The final withdrawal date under Israel’s peace accord with Egypt is April 1982. Under the peace treaty package, a multinational force must be set up–if the United Nations is not prepared to play the peacekeeping role. This force would be present at Sharm El Sheikh, guaranteeing free passage through the Straits of Tiran and along the northeastern coast of the peninsula.

Negotiations over the post-withdrawal peace keeping arrangements have proceeded desultorily between the U.S. and Israel and between the U.S. and Egypt since the treaty went into its first phase last year. A key issue has been the multinational force, with Israel insisting that all detailed provisions for it be worked out before the final withdrawal.

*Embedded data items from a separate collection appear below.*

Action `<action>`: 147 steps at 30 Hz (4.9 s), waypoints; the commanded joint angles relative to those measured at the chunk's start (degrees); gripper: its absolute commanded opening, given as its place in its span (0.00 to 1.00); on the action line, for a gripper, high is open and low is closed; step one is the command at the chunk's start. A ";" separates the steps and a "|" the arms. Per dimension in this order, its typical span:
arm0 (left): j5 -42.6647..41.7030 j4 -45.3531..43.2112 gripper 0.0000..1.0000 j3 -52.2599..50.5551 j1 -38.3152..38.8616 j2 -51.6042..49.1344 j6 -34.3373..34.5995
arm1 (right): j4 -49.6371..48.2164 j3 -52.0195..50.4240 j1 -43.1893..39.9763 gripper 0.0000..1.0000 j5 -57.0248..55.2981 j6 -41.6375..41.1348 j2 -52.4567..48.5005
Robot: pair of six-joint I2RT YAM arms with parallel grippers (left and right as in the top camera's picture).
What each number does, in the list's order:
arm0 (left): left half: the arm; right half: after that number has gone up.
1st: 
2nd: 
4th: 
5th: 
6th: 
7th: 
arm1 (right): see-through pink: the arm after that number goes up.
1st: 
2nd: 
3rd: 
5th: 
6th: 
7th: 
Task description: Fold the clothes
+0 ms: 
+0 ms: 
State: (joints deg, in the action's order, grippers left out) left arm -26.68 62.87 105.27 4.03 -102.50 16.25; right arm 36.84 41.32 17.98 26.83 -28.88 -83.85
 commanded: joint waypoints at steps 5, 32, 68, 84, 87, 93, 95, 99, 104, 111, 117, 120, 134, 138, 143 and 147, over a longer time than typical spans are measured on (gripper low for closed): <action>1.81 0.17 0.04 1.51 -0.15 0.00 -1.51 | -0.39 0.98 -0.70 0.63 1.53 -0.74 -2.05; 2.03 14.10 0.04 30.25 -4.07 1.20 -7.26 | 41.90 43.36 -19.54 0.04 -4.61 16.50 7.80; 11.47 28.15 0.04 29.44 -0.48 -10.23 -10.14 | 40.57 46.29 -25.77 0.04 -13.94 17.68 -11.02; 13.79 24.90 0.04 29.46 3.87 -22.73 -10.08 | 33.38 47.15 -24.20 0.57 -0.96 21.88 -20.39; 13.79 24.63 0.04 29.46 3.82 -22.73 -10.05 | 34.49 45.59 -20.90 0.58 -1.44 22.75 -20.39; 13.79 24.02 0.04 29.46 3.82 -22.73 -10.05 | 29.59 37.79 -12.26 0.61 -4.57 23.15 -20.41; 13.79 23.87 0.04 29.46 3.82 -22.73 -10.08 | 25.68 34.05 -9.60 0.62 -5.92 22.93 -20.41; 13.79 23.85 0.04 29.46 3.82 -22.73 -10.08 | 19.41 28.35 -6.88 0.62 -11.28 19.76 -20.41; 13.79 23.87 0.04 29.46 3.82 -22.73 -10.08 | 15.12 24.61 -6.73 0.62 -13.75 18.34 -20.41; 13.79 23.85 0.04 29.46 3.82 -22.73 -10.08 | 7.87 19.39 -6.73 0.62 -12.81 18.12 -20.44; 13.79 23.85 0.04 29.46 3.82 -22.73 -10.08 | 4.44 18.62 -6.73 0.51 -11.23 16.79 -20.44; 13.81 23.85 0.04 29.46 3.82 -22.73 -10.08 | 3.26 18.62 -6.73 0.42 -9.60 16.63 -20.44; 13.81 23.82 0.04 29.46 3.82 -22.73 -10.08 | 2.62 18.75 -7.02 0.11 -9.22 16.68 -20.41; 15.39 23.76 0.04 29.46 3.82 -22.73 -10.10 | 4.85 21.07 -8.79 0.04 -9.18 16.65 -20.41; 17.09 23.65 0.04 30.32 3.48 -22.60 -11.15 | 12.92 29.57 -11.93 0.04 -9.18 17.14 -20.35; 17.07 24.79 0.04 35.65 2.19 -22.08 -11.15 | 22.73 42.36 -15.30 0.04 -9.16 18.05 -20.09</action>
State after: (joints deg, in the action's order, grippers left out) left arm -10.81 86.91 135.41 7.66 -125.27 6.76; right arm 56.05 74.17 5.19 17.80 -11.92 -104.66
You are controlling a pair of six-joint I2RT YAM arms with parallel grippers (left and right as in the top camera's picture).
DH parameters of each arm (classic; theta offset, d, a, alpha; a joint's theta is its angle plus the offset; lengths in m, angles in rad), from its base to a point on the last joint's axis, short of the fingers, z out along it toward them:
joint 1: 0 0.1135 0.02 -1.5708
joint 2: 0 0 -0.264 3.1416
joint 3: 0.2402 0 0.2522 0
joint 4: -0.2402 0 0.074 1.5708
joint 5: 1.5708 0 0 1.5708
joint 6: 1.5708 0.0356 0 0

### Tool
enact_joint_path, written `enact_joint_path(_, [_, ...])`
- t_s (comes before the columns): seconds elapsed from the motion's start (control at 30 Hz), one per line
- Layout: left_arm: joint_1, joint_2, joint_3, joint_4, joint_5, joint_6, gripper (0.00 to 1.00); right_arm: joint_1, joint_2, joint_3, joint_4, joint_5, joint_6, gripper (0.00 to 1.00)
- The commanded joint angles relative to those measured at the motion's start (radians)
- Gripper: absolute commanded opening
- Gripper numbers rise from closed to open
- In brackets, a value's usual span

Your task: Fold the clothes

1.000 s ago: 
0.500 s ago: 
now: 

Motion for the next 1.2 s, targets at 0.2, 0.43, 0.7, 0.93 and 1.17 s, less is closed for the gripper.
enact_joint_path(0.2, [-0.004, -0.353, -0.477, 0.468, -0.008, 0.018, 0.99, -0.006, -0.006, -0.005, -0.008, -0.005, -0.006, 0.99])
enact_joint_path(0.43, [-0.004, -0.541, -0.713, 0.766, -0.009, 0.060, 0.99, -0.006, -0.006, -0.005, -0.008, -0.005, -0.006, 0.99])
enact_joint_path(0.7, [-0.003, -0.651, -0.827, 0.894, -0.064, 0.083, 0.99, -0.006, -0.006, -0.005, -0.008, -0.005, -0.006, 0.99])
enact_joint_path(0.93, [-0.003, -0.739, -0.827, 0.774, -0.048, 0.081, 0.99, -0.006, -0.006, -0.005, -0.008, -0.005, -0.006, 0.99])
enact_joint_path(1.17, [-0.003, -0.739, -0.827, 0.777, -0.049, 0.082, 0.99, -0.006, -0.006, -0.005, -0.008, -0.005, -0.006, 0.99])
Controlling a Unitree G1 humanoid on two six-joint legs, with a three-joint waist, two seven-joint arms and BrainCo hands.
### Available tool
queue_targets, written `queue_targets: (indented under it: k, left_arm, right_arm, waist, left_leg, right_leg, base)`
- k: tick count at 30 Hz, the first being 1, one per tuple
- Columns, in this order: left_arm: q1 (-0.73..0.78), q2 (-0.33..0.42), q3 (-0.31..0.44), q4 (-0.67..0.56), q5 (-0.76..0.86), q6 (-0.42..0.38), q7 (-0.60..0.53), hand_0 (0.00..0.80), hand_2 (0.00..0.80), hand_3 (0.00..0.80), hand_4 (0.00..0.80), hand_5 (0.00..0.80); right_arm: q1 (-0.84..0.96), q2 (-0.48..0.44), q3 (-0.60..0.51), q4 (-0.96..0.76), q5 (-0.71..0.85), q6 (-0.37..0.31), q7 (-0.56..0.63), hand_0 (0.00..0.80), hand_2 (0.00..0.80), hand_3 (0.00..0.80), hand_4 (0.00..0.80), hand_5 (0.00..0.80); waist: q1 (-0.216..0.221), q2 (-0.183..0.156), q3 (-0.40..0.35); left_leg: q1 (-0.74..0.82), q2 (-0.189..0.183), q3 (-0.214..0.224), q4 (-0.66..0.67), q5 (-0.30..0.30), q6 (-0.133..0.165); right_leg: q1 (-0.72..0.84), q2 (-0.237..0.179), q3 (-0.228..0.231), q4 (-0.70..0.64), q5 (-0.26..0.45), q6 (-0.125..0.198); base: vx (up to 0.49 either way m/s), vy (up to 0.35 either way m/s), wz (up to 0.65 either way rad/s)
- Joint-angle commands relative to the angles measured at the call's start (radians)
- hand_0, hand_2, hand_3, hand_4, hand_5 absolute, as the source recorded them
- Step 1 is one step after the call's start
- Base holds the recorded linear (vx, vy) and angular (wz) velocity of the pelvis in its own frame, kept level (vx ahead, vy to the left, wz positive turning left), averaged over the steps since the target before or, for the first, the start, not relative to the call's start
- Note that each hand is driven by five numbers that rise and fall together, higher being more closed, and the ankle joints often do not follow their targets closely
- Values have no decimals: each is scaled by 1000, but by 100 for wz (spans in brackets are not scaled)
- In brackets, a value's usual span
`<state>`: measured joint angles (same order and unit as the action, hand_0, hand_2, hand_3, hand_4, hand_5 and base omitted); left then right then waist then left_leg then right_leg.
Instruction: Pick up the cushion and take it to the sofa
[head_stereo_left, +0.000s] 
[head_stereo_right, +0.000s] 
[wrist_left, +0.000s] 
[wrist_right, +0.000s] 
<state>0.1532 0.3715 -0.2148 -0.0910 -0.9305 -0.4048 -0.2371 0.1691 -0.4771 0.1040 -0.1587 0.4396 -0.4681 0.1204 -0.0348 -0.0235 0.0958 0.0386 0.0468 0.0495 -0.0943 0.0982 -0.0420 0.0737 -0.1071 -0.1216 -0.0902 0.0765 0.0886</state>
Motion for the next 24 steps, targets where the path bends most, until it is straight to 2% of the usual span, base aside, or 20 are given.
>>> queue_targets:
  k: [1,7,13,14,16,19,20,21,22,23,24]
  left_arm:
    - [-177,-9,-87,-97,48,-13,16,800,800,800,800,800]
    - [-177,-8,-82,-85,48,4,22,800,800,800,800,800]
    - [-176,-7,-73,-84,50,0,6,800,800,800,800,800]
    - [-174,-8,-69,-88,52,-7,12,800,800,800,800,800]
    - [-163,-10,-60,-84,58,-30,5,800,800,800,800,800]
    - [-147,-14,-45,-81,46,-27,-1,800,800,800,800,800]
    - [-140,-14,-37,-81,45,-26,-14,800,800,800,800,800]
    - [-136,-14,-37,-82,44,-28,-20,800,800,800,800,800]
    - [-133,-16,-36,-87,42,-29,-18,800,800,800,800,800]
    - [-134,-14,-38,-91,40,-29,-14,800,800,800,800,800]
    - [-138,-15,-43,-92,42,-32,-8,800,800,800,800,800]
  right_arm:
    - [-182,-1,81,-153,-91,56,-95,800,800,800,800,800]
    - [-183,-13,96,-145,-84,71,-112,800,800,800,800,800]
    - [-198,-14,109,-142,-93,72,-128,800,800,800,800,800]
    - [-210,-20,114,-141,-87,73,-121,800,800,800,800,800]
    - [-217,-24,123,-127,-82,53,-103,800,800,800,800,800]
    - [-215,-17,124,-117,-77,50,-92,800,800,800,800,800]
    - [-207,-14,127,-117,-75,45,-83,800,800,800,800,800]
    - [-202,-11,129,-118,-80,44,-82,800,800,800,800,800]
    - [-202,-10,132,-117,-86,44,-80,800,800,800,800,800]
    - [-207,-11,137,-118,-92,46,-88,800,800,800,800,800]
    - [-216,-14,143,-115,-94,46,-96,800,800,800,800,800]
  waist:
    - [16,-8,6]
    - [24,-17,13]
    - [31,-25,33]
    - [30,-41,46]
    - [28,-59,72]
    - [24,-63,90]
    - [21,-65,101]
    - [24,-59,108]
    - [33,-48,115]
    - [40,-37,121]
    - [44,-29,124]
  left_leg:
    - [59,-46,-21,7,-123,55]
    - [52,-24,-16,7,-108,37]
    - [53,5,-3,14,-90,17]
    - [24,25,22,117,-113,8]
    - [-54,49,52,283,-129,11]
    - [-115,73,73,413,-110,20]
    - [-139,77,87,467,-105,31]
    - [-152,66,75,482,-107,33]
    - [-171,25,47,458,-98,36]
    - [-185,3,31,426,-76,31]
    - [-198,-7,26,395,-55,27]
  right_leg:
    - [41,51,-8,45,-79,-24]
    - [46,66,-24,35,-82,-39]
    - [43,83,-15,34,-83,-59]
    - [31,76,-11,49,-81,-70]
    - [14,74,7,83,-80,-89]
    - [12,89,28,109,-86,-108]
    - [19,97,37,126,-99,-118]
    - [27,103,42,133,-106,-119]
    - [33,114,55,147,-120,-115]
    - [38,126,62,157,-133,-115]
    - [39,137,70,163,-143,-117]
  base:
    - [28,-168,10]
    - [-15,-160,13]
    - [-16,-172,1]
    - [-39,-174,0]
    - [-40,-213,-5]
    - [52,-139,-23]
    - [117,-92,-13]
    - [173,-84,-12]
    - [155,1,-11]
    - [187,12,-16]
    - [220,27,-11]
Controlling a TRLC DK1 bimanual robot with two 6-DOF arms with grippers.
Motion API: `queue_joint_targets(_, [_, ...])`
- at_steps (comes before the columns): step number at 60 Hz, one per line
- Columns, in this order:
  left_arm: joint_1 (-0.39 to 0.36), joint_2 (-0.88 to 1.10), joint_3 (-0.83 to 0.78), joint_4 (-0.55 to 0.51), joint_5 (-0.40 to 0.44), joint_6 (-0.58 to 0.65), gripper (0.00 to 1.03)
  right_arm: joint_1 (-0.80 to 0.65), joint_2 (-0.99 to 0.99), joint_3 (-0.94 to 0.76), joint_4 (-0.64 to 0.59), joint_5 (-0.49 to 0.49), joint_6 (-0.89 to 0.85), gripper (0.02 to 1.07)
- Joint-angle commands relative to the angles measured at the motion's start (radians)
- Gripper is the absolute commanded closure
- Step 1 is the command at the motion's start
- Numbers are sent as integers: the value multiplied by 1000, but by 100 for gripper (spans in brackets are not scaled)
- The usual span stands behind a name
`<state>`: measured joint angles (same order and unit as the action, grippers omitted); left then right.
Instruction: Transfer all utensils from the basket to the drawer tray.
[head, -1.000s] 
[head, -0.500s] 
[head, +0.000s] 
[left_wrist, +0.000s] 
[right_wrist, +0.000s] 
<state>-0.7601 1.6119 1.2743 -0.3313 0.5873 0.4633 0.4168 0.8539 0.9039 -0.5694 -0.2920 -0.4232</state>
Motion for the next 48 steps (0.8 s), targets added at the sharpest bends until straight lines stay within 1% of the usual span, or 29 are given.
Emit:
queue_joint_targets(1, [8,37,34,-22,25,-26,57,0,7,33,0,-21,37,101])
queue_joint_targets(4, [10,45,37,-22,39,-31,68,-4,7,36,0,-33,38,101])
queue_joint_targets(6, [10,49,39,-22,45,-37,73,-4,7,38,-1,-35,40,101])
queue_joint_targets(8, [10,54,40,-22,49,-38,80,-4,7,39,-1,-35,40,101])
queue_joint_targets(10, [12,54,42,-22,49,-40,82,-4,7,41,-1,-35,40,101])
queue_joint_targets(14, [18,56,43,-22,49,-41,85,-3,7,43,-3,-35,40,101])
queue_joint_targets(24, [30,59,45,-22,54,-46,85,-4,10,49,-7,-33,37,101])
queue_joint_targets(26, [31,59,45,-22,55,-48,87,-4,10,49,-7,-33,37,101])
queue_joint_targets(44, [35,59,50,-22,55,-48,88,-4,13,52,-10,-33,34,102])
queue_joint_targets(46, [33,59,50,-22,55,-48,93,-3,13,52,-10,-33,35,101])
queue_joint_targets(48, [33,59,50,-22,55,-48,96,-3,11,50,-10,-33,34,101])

Addressing the America-Israel Friendship League in Tel Aviv, Shamir listed two other priorities for the Israeli dialogue with the new Reagan Administration:

The autonomy talks, which have marked time for many months now: the Foreign Minister said he was convinced an agreement could be concluded by the end of 1981. He criticized Egypt for putting up demands which, if met, would lead to the creation of a Palestinian state and therefore deviate from Camp David.

Saudi Arabian influence in the U.S.: Israel is deeply concerned over this, Shamir said. The Saudi image of “moderation” is entirely unjustified in the context of the Israel-Arab conflict he said. Only recently, the Saudis had called for a “Jihad” (holy war) against Israel.


Shamir expressed Israel’s “deep concern” to German Ambassador Klaus Schuetz last week over Bonn’s reported plans to sell Leopard II tanks and other sophisticated weapons to Saudi Arabia.

He told the envoy that German clarifications received by Israel had not been satisfactory and had not allayed Israeli concern. It was “hardly thinkable,” Shamir said, that German weapons should threaten the security of the Jewish State.

There have been reports in German and foreign newspapers for the past several weeks that Bonn is contemplating a major arms deal which would be a reversal of its long time policy of not supplying arms to areas of conflict.

Supporters of the arms sale within the German government are said to argue that pro-Western Saudi Arabia is a stable and friendly state and therefore should not fall within the “areas of conflict” restriction. Ambassador Yohanan Meroz of Israel met with Foreign Minister Hans-Dietrich Genscher of West Germany on this issue last week.

The matter may come up tomorrow in a scheduled meeting between West German Chancellor Helmut Schmidt and visiting Israeli Labor Party chairman Shimon Peres who will briefly visit Bonn on the last leg of a swing through major European capitials.